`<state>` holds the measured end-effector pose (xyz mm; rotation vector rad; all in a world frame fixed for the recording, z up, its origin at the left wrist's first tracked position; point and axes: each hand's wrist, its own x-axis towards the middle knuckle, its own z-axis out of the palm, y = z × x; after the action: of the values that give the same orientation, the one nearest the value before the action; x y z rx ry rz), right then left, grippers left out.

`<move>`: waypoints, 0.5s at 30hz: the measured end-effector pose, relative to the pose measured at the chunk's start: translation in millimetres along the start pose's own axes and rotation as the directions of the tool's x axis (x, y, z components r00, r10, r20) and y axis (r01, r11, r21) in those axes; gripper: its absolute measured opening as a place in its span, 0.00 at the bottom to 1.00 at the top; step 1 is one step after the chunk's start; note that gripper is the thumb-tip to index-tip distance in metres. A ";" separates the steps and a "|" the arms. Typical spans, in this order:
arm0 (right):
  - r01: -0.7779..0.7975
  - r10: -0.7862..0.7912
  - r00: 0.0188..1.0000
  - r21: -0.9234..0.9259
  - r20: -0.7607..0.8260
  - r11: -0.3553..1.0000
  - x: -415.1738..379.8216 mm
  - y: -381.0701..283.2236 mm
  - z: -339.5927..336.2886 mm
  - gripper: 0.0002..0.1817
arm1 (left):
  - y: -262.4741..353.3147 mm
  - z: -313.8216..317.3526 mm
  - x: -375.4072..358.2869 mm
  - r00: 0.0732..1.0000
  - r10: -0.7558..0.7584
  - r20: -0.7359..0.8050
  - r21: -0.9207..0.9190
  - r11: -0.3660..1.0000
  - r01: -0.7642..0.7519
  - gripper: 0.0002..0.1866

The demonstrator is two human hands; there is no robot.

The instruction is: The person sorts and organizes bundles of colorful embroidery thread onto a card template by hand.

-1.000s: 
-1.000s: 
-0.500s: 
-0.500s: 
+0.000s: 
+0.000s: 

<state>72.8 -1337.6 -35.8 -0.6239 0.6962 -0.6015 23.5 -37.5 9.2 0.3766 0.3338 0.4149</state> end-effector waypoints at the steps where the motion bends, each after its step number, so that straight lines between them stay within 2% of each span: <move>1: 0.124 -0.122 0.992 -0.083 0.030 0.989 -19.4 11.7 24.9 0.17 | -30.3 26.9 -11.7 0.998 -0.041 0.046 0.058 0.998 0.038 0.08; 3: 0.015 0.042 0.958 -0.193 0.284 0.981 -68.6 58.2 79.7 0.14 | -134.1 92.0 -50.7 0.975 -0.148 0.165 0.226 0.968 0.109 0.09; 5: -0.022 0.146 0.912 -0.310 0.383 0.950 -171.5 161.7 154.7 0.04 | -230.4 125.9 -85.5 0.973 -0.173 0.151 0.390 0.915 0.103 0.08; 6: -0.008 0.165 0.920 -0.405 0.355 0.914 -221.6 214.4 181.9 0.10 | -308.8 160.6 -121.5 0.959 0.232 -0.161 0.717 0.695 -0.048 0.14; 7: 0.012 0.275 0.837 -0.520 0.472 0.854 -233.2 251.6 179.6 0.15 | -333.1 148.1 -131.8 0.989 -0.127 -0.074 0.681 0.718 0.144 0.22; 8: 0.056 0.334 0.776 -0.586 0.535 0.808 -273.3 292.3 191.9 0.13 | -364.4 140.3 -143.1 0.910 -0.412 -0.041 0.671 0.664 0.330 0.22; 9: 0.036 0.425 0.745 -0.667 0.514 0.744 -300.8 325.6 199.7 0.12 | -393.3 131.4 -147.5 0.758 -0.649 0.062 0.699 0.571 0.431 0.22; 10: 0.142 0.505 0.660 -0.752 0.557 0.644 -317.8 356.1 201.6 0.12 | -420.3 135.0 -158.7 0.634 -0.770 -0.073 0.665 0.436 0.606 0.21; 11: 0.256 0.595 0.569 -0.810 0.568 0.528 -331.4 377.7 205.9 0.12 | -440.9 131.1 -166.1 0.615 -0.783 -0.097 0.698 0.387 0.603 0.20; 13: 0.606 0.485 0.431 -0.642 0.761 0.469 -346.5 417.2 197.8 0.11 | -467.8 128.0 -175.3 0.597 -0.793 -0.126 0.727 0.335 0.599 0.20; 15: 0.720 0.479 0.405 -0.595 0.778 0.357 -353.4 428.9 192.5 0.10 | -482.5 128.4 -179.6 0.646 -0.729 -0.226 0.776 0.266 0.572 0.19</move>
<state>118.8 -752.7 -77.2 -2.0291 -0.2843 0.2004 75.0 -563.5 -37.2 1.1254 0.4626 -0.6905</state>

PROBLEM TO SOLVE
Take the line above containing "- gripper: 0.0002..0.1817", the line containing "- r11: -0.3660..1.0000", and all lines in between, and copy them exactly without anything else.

SOLUTION TO THIS EXERCISE
  - gripper: 0.0002..0.1817
arm1 (left):
  - y: -262.4741..353.3147 mm
  - z: -313.8216..317.3526 mm
  - x: -375.4072..358.2869 mm
  - r00: 0.0732..1.0000
  - r10: -0.7558..0.7584
  - r20: -0.7359..0.8050
  - r21: -0.9207..0.9190
  - r11: -0.3660..1.0000

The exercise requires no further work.